**Directions:**
After locating the line with "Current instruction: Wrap" in the records below, print it and every line after it exactly.

**Supplied records:**
____

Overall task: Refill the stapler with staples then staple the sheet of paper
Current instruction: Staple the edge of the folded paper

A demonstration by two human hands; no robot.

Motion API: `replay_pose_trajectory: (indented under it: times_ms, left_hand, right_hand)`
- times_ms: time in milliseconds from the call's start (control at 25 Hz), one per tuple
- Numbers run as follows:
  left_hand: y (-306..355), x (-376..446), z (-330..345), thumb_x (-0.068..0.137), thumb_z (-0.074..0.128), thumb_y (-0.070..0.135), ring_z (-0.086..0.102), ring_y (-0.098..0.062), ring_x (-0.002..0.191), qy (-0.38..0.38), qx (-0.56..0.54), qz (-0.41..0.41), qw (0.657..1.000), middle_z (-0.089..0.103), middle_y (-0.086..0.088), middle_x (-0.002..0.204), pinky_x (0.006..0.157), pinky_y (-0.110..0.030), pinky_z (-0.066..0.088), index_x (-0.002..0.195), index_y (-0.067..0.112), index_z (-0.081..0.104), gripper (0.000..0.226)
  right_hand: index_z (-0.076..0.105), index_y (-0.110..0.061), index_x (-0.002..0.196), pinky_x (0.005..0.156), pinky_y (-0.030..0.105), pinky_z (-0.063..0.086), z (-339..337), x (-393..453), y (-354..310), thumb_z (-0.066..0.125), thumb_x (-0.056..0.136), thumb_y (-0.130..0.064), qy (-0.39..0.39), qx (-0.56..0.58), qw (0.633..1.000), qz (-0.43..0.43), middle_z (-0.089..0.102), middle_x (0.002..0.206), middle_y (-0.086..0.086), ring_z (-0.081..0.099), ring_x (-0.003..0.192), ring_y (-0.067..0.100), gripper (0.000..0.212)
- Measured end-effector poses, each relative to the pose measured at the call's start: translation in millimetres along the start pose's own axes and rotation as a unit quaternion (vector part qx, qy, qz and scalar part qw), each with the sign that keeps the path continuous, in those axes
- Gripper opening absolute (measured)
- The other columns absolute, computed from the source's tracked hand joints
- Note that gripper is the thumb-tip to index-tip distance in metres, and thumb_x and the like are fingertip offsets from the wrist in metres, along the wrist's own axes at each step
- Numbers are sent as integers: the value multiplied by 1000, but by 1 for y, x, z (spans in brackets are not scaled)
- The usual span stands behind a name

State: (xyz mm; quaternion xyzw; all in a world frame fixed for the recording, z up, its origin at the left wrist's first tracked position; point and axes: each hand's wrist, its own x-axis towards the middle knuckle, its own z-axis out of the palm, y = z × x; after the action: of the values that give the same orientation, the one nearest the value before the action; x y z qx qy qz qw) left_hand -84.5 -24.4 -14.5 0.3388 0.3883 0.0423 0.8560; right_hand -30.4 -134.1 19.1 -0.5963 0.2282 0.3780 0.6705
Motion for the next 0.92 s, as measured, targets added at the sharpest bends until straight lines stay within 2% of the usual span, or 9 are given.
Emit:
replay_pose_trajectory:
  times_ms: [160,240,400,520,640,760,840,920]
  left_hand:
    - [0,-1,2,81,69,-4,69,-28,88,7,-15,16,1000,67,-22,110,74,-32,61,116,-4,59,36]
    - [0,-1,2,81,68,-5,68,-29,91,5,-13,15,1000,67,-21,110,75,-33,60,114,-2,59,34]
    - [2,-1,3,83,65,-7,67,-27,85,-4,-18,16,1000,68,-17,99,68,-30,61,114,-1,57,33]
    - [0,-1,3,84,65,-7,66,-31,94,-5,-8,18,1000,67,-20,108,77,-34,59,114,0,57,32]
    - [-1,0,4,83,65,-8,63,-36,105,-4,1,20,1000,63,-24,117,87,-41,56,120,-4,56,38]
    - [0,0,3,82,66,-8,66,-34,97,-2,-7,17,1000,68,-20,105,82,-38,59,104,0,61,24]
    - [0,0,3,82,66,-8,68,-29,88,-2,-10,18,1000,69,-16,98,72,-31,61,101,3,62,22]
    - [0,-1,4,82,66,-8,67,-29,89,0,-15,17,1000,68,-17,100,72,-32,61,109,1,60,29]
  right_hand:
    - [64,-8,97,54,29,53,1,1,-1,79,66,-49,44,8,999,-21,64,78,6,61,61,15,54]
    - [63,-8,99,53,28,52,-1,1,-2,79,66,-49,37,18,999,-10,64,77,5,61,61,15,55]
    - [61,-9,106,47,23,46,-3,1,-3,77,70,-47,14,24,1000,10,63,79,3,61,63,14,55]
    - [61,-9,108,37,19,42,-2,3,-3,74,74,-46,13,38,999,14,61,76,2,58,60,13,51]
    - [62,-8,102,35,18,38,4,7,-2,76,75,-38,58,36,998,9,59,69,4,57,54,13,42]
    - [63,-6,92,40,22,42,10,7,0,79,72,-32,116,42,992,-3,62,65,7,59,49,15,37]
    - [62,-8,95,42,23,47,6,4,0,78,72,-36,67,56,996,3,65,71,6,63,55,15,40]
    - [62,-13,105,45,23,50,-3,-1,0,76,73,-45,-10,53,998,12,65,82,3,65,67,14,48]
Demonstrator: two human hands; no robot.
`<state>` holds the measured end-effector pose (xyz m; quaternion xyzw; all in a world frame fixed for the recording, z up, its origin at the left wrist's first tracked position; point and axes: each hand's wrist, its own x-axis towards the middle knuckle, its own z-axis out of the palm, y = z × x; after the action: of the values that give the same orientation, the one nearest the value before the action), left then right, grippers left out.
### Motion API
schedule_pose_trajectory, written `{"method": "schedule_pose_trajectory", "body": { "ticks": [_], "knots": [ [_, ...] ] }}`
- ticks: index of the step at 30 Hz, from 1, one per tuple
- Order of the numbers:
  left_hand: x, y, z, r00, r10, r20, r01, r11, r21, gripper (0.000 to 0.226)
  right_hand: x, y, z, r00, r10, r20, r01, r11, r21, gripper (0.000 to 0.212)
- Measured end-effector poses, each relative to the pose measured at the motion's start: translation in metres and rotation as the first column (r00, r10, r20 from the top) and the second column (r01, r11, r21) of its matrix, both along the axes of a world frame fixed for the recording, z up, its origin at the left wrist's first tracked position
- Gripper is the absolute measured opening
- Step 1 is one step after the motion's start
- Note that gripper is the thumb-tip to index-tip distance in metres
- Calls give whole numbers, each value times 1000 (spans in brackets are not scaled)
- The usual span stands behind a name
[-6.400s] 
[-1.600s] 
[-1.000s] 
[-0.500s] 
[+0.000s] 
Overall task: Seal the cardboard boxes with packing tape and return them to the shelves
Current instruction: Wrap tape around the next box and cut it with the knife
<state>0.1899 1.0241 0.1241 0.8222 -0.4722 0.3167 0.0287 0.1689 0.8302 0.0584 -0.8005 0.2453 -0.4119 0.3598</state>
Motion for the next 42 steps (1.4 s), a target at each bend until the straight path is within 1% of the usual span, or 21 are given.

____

**Finished task:**
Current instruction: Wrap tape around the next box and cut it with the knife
<state>0.1899 1.0241 0.1241 0.8222 -0.4722 0.3167 0.0287 0.1689 0.8302 0.0584 -0.8005 0.2453 -0.4119 0.3598</state>
Motion for the next 42 steps (1.4 s), a target at each bend until the straight path is within 1% of the usual span, or 21 are given.

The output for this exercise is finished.